I'm on the decline today. I'm feeling it now more than ever.

I can't help but wonder what I did to deserve this. What does one have to do that is so horrible to deserve losing the love of her life at 26? He was my lifelong companion, my soulmate. Why couldn't I have at least been in the car with him? Did I take him for granted? Sometimes I feel like I did. This passion pouring out of my heart now - why didn't I show it like this when he was alive? Why couldn't I have just treated every morning like it might be the last time I saw him? Of all people... why couldn't I do that much for him?

"A time of calamity comes to all alike." - Ecclesiastes 9:11

The doorbell had rung right after I wrote the above. It's obvious I was at a point of hopelessness. I haven't felt that dark since the night of July 20. And it's been exactly one month since Matt was killed. I almost didn't answer the door because I was nursing Chloe but after the second ring, I decided to get up. Our neighbors had gotten our mail by mistake and their son was bringing it over. Among that mail was a letter from a complete stranger. She lives about an hour west of here. She provided me with several Bible passages, including the Ecclesiastes citation above. I think it was divine intervention because her letter addressed my current feelings and lifted my spirits when I most needed it.

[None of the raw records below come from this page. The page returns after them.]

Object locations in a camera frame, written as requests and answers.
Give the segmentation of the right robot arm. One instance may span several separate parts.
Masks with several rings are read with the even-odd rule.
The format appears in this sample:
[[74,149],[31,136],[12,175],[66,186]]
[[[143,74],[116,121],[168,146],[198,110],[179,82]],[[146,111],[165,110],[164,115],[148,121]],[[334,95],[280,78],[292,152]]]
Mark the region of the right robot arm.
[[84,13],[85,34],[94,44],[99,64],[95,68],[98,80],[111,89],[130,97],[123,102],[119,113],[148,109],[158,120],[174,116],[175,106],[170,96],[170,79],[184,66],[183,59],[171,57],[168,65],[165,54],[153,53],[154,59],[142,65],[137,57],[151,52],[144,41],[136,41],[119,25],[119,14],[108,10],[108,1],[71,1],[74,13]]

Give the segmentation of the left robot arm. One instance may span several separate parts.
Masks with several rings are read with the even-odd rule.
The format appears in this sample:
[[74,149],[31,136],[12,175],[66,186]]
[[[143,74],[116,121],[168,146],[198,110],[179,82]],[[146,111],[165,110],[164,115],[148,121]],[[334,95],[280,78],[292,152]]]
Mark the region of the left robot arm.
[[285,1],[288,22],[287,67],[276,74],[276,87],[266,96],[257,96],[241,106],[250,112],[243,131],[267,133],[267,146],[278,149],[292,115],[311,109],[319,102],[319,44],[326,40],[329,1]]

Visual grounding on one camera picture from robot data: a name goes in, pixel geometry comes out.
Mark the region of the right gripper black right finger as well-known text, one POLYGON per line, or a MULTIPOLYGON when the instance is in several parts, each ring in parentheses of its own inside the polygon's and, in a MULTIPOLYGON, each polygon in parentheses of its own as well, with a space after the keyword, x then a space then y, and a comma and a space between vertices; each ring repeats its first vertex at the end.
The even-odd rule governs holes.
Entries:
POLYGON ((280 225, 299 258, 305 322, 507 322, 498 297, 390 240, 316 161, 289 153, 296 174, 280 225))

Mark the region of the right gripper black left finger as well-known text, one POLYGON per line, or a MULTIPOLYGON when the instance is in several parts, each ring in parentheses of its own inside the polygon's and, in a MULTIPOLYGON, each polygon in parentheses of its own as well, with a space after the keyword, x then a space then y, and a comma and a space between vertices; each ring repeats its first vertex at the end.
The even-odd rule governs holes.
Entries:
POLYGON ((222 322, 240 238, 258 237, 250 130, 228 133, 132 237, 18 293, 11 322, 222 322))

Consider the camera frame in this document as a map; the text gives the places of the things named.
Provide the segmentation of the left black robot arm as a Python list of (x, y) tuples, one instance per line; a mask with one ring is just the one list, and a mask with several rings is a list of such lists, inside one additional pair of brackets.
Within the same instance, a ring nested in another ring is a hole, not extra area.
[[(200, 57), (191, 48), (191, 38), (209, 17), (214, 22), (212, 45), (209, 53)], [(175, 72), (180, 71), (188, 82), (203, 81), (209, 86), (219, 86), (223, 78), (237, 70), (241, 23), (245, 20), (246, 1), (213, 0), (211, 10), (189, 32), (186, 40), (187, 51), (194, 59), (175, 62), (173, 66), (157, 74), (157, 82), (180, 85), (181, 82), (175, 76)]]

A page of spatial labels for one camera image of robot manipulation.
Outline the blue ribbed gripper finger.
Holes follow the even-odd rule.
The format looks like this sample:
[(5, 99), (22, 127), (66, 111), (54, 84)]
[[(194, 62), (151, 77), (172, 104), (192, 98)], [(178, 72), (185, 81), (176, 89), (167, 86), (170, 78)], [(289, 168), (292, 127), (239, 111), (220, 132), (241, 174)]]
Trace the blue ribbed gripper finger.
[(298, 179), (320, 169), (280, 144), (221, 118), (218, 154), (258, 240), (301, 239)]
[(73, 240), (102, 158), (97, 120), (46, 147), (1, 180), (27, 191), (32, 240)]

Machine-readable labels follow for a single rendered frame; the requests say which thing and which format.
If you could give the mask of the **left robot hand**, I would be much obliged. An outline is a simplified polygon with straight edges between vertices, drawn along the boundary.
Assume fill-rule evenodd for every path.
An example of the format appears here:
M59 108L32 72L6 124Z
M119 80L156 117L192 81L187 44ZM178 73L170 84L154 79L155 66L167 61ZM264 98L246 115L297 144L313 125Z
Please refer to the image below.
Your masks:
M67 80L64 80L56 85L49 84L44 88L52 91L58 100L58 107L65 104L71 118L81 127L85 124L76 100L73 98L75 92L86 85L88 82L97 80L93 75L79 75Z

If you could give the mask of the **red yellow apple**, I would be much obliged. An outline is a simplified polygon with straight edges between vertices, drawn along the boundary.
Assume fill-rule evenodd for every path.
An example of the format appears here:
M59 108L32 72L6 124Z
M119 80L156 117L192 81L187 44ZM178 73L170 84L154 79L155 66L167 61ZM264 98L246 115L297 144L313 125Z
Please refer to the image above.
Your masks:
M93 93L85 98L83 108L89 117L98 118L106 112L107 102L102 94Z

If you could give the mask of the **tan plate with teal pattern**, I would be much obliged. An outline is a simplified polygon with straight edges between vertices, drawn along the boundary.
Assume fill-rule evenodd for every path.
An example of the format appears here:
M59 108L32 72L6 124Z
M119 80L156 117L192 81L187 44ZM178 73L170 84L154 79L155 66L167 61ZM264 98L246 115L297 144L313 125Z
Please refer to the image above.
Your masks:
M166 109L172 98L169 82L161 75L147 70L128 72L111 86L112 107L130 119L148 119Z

I read Matt's obituary in the newspaper and I was moved to express my sincere condolences. While I cannot even imagine what you are going through, I have found the Bible to be a source of real comfort and hope to me personally.

When faced with tragedy, I found the Bible's explanation of why there is suffering and death to be very encouraging. It helped me appreciate that God is not responsible. For one thing, the Bible alerts us to the fact that "time and unforeseen occurrence" befall all humans (Eccl 9:11). For example, Jesus referred to a news item of his day - 18 people were killed when a tower fell on them. He made it clear that their death was not because of God's displeasure but because they happened to be in the wrong place at the wrong time (Luke 13:1-5).

The Bible also reveals the prime cause of suffering and death. Simply, these are the consequences of Adam and Eve's disastrous decision to disobey God. Once they sinned, all they could pass on to us was sin and death (Rom 5:12). But the Bible shows that God purposes to end death (Isa 25:8, Rev 21:3-4). What a wonderful time that will prove to be!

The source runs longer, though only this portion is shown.